At an emotional press conference Wednesday morning, her sisters confirmed human remains had been found; while the medical examiner has yet to formally identify them and the family still cling to hope, they accepted that "everything points to it being her."
Killeen Police Department Chief Charles Kimble confirmed that the Army Criminal Investigation Division had contacted his team, as well as the US Marshals, late on Tuesday evening regarding a person of interest in the case.
Investigators learned the man had left the base and was in the city of Killeen; they located him walking down a street shortly after 1AM Wednesday morning.
"As officers attempted to make contact with the suspect he produced a weapon and committed suicide by shooting himself," Kimble said.
Texas Rangers also arrested a second person, who they said was the estranged wife of a former Fort Hood soldier; they did not elaborate on how she is connected to the case.
Speaking to members of the press, Guillén's sister Mayra claimed she had met that soldier on the first day of looking for her sibling at Fort Hood — and he had laughed in her face.
"They lied to us since day one. When I first went up to that base, that subject, I met him, not knowing that he had something to do with it," she said, trying to contain her emotions.
"I felt... something was telling me that he did something. And I wasn't wrong."
"He still had the nerve that same day to laugh in my face. And apparently now he kills himself. Why I don't know. But whoever is responsible has to pay."
She said the family were demanding a congressional investigation. "I need everyone's help to keep this story alive. They claim that sexual harassment is not important to them. What about now?"
Guillén's other sister Lupe revealed their mother couldn't even come to the press conference; she had suffered a suspected heart attack.
"Why? Because they lied to our faces every single day. For two months," she furiously exclaimed.
"My sister was sexually harassed and nothing was done. They didn't respect my sister. They didn't keep my sister safe. They're always trying to cover up for each other — why?"
"My sister's a human too! She deserves respect!

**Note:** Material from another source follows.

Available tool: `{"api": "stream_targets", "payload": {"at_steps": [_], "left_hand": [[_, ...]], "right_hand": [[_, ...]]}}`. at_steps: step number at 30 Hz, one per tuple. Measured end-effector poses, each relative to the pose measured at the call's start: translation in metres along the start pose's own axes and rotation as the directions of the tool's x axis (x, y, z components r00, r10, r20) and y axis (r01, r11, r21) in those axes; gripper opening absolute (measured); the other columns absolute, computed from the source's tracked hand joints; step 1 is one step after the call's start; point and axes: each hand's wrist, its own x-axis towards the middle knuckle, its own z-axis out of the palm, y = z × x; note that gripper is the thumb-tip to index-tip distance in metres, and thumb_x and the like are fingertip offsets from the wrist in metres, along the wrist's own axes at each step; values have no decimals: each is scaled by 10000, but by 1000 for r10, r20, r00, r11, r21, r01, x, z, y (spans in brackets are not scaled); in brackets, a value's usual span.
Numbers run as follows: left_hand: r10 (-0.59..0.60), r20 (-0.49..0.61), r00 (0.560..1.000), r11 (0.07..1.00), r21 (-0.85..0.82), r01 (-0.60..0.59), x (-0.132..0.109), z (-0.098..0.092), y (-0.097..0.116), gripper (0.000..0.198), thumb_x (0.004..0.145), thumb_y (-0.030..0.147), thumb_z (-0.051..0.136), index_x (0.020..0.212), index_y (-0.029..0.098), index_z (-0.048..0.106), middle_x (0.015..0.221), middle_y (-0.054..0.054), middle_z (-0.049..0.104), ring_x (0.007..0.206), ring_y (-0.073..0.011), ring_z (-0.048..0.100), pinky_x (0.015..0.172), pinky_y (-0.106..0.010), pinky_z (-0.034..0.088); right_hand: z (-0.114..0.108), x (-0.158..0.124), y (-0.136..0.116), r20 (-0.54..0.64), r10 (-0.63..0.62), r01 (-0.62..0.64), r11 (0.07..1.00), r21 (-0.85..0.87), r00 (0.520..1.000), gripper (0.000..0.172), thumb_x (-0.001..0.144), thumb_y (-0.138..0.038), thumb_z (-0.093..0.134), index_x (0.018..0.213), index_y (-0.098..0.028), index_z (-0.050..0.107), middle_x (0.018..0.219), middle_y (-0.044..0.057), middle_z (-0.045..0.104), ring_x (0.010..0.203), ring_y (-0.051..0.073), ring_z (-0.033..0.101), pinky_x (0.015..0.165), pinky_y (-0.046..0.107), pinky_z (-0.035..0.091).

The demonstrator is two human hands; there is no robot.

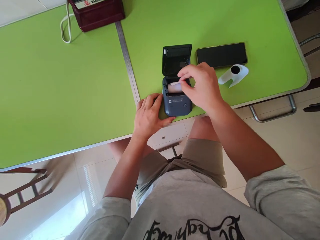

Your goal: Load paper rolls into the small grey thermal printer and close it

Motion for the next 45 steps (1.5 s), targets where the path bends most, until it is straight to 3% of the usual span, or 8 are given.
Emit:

If this can happen to her, it can happen to anyone else."
She continued in tears: "How can this happen at a military base? How can this happen while she was on duty? how can this just happen and they let it go under the rug, like it was nothing? They think sexual harassment, sexual assault, that's a joke! My sister is no joke."
The day Vanessa Guillén went missing, her keys, ID and wallet were all found, but her cell phone was missing.
Her family claim she told them she was being sexually assaulted by a sergeant at Fort Hood before she disappeared; family attorney Natalie Kahwam said on Wednesday that one superior had walked in on Guillén and watched her showering.
"Imagine you lose your daughter and you're finding out information from the media? The command doesn’t feel they owe this family anything," she said. "They're savages. They're dishonorable."
Fort Hood only started investigating the sexual abuse claim on June 18, a month after she disappeared. They said she never made a formal complaint; her family says this was because of fear of retaliation.